- [EXERCISE PROMPT]:
Copy the data exactly. Images are to be left out.

==== DATA SECTION

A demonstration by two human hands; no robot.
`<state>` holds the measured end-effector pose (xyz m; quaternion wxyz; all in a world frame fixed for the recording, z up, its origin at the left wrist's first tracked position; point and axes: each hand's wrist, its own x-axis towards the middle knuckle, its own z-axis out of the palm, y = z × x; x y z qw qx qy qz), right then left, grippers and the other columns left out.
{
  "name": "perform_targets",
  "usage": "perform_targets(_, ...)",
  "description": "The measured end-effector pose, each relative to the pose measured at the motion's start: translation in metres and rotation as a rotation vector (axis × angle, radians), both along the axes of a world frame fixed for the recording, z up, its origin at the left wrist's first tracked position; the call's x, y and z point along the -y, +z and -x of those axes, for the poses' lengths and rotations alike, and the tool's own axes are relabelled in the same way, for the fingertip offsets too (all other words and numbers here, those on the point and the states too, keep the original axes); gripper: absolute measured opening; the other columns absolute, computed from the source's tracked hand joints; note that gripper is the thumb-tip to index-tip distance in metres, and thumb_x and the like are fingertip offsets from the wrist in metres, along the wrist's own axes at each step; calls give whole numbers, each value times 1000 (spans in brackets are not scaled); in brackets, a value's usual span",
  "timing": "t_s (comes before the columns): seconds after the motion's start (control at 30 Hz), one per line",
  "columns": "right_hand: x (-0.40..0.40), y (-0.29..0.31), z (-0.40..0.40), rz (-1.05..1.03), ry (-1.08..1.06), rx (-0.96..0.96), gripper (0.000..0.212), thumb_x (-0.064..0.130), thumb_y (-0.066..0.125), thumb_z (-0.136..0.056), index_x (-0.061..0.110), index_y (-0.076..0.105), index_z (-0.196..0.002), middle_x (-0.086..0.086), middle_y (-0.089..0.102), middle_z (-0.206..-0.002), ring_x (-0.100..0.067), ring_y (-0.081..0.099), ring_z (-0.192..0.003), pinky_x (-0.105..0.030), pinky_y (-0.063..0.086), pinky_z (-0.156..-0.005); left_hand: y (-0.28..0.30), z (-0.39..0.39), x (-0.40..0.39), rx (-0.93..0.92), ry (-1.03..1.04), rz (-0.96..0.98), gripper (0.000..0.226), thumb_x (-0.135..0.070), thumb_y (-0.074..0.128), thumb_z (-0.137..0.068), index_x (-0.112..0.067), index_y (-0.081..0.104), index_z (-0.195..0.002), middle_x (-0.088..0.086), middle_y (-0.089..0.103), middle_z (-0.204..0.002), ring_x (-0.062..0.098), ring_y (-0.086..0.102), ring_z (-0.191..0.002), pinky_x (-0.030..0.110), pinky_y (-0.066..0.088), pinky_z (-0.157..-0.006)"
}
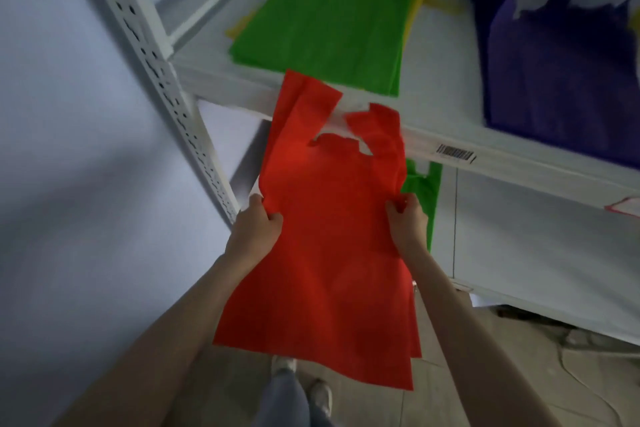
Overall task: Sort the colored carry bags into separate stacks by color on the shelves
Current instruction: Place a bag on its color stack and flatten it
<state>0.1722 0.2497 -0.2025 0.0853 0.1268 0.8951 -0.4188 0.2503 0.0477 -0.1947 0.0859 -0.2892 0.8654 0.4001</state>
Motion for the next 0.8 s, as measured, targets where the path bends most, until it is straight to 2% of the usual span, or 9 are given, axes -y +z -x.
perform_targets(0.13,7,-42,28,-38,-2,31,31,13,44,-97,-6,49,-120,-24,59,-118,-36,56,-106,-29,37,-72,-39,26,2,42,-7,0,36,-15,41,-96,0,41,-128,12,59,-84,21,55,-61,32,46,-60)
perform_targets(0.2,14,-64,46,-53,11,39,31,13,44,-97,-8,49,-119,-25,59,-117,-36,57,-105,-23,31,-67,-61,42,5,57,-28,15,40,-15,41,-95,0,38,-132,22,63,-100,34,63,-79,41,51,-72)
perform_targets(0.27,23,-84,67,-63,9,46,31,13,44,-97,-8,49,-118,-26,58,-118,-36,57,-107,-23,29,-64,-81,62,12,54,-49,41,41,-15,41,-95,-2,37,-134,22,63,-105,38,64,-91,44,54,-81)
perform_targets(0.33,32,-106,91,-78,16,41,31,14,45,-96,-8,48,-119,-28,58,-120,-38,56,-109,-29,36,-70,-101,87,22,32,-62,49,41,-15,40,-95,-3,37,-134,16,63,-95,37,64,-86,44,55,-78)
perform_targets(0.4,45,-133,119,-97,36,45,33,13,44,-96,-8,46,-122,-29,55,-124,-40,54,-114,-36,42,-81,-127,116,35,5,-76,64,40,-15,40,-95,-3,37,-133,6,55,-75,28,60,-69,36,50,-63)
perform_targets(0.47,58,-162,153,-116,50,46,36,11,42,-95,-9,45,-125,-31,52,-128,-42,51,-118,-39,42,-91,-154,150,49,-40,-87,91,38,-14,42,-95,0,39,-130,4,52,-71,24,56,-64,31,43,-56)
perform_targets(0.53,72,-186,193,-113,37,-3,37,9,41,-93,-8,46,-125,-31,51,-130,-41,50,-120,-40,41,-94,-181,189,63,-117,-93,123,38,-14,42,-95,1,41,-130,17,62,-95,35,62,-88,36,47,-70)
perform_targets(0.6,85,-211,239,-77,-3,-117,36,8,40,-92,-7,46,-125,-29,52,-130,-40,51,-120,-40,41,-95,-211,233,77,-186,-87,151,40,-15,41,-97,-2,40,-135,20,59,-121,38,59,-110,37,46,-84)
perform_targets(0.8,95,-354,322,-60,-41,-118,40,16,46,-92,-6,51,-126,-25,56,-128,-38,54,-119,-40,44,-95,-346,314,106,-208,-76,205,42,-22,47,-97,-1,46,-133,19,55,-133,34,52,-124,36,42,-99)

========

- [WRITTEN REPLY]:
A demonstration by two human hands; no robot.
`<state>` holds the measured end-effector pose (xyz m; quaternion wxyz; all in a world frame fixed for the recording, z up, its origin at the left wrist's first tracked position; point and axes: each hand's wrist, its own x-axis towards the middle knuckle, its own z-axis out of the palm, y = z × x; x y z qw qx qy qz), right then left, grippers and the other columns left out.
{
  "name": "perform_targets",
  "usage": "perform_targets(_, ...)",
  "description": "The measured end-effector pose, each relative to the pose measured at the motion's start: translation in metres and rotation as a rotation vector (axis × angle, radians), both along the axes of a world frame fixed for the recording, z up, its origin at the left wrist's first tracked position; the call's x, y and z point along the -y, +z and -x of those axes, for the poses' lengths and rotations alike, and the tool's own axes are relabelled in the same way, for the fingertip offsets too (all other words and numbers here, those on the point and the states too, keep the original axes); gripper: absolute measured opening; the other columns absolute, computed from the source's tracked hand joints; note that gripper is the thumb-tip to index-tip distance in metres, and thumb_x and the like are fingertip offsets from the wrist in metres, along the wrist's own axes at each step; calls give whole numbers, each value times 1000 (spans in brackets are not scaled); in brackets, a value's usual span",
  "timing": "t_s (comes before the columns): seconds after the motion's start (control at 30 Hz), one per line",
  "columns": "right_hand: x (-0.40..0.40), y (-0.29..0.31), z (-0.40..0.40), rz (-1.05..1.03), ry (-1.08..1.06), rx (-0.96..0.96), gripper (0.000..0.212), thumb_x (-0.064..0.130), thumb_y (-0.066..0.125), thumb_z (-0.136..0.056), index_x (-0.061..0.110), index_y (-0.076..0.105), index_z (-0.196..0.002), middle_x (-0.086..0.086), middle_y (-0.089..0.102), middle_z (-0.206..-0.002), ring_x (-0.100..0.067), ring_y (-0.081..0.099), ring_z (-0.192..0.003), pinky_x (-0.105..0.030), pinky_y (-0.063..0.086), pinky_z (-0.156..-0.005); left_hand: y (-0.28..0.30), z (-0.39..0.39), x (-0.40..0.39), rx (-0.93..0.92), ry (-1.03..1.04), rz (-0.96..0.98), gripper (0.000..0.226), thumb_x (-0.135..0.070), thumb_y (-0.074..0.128), thumb_z (-0.137..0.068), index_x (-0.112..0.067), index_y (-0.081..0.104), index_z (-0.195..0.002), middle_x (-0.088..0.086), middle_y (-0.089..0.103), middle_z (-0.204..0.002), ring_x (-0.062..0.098), ring_y (-0.086..0.102), ring_z (-0.191..0.002), pinky_x (-0.030..0.110), pinky_y (-0.066..0.088), pinky_z (-0.157..-0.006)"
}
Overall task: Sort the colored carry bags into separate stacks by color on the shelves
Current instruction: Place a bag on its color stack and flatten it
<state>0.1722 0.2497 -0.2025 0.0853 0.1268 0.8951 -0.4188 0.2503 0.0477 -0.1947 0.0859 -0.2892 0.8654 0.4001</state>
Motion for the next 0.8 s, as measured, targets where the path bends most, until it is straight to 2% of the usual span, or 9 are given, axes -y +z -x.
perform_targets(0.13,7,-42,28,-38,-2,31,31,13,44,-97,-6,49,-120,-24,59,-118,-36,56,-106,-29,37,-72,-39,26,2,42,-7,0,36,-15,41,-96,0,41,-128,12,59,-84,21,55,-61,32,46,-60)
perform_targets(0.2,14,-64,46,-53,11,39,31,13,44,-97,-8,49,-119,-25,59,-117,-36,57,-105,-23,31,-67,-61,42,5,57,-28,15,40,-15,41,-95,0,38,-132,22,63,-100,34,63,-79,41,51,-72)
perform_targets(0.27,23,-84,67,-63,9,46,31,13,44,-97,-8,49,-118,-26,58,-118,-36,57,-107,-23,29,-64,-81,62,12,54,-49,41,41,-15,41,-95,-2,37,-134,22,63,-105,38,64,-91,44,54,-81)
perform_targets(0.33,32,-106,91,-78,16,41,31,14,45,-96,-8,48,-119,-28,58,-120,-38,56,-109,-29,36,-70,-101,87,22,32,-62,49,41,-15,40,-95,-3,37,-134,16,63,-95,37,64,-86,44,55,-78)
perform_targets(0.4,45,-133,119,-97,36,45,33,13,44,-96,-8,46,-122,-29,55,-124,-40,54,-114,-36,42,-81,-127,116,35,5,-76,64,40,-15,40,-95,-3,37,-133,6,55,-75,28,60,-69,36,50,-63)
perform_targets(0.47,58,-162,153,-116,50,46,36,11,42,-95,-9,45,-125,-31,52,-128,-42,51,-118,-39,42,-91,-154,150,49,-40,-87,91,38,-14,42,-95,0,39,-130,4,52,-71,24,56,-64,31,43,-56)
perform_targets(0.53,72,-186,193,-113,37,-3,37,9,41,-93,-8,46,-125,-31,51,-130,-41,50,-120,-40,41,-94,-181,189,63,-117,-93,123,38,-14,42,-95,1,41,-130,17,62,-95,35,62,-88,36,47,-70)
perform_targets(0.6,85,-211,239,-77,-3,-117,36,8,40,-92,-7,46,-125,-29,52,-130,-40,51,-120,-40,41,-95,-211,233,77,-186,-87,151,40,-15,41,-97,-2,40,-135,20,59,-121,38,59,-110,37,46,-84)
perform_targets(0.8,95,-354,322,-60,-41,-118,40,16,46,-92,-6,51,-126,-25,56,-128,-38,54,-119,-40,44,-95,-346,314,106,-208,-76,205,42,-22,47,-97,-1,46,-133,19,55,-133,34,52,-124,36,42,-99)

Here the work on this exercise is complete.